→ **WHAT THE TASK REQUIRES**
The answer must be every line from the listing that holds the string "instance".

→ **AVAILABLE DATA**
----

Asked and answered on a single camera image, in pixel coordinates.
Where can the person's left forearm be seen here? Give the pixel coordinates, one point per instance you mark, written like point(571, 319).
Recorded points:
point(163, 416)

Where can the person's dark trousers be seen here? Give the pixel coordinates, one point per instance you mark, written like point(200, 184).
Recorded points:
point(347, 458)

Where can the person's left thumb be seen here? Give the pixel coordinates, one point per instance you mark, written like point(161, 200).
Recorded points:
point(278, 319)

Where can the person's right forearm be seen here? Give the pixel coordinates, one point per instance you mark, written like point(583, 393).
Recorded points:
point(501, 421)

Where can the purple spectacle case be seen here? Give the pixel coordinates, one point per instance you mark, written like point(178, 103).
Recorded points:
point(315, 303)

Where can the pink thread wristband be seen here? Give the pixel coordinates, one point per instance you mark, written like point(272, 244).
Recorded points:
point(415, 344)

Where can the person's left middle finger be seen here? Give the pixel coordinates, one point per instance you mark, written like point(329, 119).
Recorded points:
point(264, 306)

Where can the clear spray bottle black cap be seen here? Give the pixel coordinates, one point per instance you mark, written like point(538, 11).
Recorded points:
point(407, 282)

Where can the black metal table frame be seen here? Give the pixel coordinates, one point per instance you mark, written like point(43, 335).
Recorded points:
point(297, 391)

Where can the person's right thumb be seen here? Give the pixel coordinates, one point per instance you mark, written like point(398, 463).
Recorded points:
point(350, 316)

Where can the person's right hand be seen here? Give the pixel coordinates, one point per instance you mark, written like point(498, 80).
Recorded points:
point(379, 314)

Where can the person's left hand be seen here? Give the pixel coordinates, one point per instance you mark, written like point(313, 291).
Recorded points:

----

→ **OUTPUT FOR THIS TASK**
Where can the person's left forearm be seen here? Give the pixel coordinates, one point per instance you mark, written like point(571, 319).
Where can the person's dark trousers be seen here? Give the pixel coordinates, one point per instance you mark, written like point(200, 184).
Where can the person's left thumb be seen here? Give the pixel coordinates, one point per instance you mark, written like point(161, 200).
Where can the person's right forearm be seen here? Give the pixel coordinates, one point per instance you mark, written like point(583, 393).
Where can the purple spectacle case be seen here? Give the pixel coordinates, one point per instance you mark, written like point(178, 103).
Where can the pink thread wristband be seen here? Give the pixel coordinates, one point per instance you mark, written like point(272, 244).
Where can the person's left middle finger be seen here? Give the pixel coordinates, one point per instance you mark, written like point(329, 119).
Where can the clear spray bottle black cap be seen here? Give the pixel coordinates, one point per instance you mark, written like point(538, 11).
Where can the black metal table frame be seen here? Give the pixel coordinates, one point per instance you mark, written like point(43, 335).
Where can the person's right thumb be seen here? Give the pixel coordinates, one point per instance you mark, written like point(398, 463).
Where can the person's right hand be seen here? Give the pixel coordinates, one point per instance you mark, written like point(498, 80).
Where can the person's left hand be seen here? Give the pixel coordinates, one point per instance you mark, written like point(313, 291).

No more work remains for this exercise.